The rhetoric of yesterday's anniversary illustrates leaders' hypocrisy in their responses to the attacks
They wanted to terrorize us, but, as Americans, we refuse to live in fear.
Fighter planes were scrambled, bomb squads were called, FBI command centers went on alert and police teams raced to airports today, but in the end two separate airline incidents were caused by apparently innocent bathroom breaks and a little “making out,” federal officials said.
Earlier this year, the Obama White House reversed the Attorney General’s decision to try Khalid Sheikh Mohammed for his alleged crimes in a federal court in New York, and Congress prohibited Guantanamo detainees generally from being tried on U.S. soil, due to fears that the Terrorists would use their heat-vision to melt their shackles and escape or would summon their Terrorist friends to attack the courthouse and free them into the community — even though none of that has ever happened, and even though almost every other country on the planet that suffered similar Terrorist attacks (Britain, Spain, India, Indonesia) tried the perpetrators in their regular courts in the cities where the attacks occurred. In 2009, President Obama demanded the power to abolish the most basic right — not to be imprisoned without having been convicted of a crime — by “preventively detaining” people who, in his words, “cannot be prosecuted yet  pose a clear danger.” During the Bush years, The Washington Post quoted a military official warning Americans that the most extreme security measures are needed against Guantanamo detainees because these are “people who would chew through a hydraulic cable to bring a C-17 down.”
Meanwhile, America continues to transfer hundreds of billions of dollars to a private Security State industry — for the most ludicrous security systems — to turn itself into what Kevin Drum last week called ”Fortress America.” Drum quoted from Bob Schieffer’s book in which the CBS News host recounts how “the Pentagon, like most of official Washington, was still open to the public in the 1970s.…No one was required to show identification to enter the building, nor were security passes required.” But now, writes Drum:
Ordinary office buildings require IDs before they’ll let you in. Taking pictures is a suspicious activity. Airplanes return to the gate because someone in seat 34A got scared of a guy in a turban a couple of rows in front of them. Small children are swabbed down for bomb residue. . . . .
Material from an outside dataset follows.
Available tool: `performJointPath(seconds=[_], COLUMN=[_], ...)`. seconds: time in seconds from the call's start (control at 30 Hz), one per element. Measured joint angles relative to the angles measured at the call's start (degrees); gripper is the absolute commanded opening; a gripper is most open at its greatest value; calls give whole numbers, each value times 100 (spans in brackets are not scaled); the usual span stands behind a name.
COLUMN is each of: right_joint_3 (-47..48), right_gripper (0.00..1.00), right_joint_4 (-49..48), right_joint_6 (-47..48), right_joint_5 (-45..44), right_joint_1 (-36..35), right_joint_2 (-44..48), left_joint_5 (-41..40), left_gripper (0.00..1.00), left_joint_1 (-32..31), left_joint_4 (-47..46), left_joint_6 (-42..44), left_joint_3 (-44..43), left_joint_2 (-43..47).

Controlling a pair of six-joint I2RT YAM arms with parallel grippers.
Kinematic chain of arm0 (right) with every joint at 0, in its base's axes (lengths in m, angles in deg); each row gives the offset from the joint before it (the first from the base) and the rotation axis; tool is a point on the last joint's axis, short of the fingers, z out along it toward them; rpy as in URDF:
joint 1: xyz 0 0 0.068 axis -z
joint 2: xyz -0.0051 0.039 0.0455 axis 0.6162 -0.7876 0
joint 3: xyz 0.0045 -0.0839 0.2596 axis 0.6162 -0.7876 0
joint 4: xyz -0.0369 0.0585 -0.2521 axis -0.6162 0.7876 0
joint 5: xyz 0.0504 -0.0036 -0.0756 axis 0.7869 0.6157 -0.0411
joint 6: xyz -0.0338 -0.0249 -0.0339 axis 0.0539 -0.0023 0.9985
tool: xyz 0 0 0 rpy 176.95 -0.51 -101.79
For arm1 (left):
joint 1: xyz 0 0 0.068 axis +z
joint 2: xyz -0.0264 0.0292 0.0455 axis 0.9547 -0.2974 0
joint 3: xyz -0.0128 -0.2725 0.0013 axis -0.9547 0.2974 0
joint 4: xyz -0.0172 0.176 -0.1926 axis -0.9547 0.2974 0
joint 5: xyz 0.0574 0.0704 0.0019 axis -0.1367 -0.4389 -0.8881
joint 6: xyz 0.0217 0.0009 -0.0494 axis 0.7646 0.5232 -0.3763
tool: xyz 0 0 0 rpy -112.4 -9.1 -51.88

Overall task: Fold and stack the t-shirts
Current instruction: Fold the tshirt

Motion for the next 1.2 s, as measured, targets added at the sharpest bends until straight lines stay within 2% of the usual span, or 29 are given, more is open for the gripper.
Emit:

Now compare Schieffer’s recollection with this passage from Wednesday’s New York Times feature, “Fortress D.C.“:
“Some things are obvious: the Capitol Hill police armed with assault rifles, standing on the Capitol steps; concrete barricades blocking the once-grand entrances to other federal buildings; the surface-to-air missile battery protecting the White House; the National Archives security guards, almost as old as the Declaration of Independence enshrined inside, slowly waving a magnetic wand over all who enter. But most of the post-9/11 security measures have simply been embedded in the landscape and culture of the nation’s capital.
“From the reflecting pool at the foot of the Capitol to the reflecting pool in front of the Lincoln Memorial, government cameras take pictures of citizens, who smile for Big Brother and snap their own pictures of the government cameras. In the $561 million underground Capitol visitors center, completed in 2008, people clutching gallery passes from a senator’s or representative’s office are funneled through magnetometers, to witness a secure Congress in its sealed chambers.” . . . .
The protective apparatus we’ve put in place, both the less visible surveillance state and the highly visible security state, will be with us forever. And they’ll get worse and worse: If the past decade is any judge, Americans seem willing to put up with an almost unlimited amount of this stuff as long as it’s done in the name of protecting us from terrorism. The only thing that’s provoked any serious reaction at all has been backscatter scanners in airports — and not because they represent any kind of real government overreach, but because people have a knee-jerk revulsion to the idea of having “nude” pictures of themselves taken.
That gets us upset. But hundreds of billions of dollars spent to relentlessly harden the routines of our daily lives? Our apparent attitude toward that, to paraphrase our former president, is “bring it on.”
But remember: “as Americans” — rugged, courageous individualists — “we refuse to live in fear.” Courtesy of The Daily Mail, enjoy some images of 9/11 Day in the Home of the Brave, including some as the President who delivered that stalwart decree spoke to the nation:
Obviously, reasonable security measures — to protect the President and otherwise — are perfectly appropriate. But the very idea that America hasn’t been converted into a paramilitarized Nation of Fear is absurd on its face. Most foreign policy and domestic civil liberties erosions are grounded in little other than that. Meanwhile, in a New York Times Op-Ed this weekend, Ahmed Rashid describes how rapidly (and predictably) anti-Americanism has grown in Pakistan and Afghanistan over the last several years even among those previously favorable to the United States; perhaps some day we’ll make the connection between what we are doing over there and what we consequently do to ourselves at home.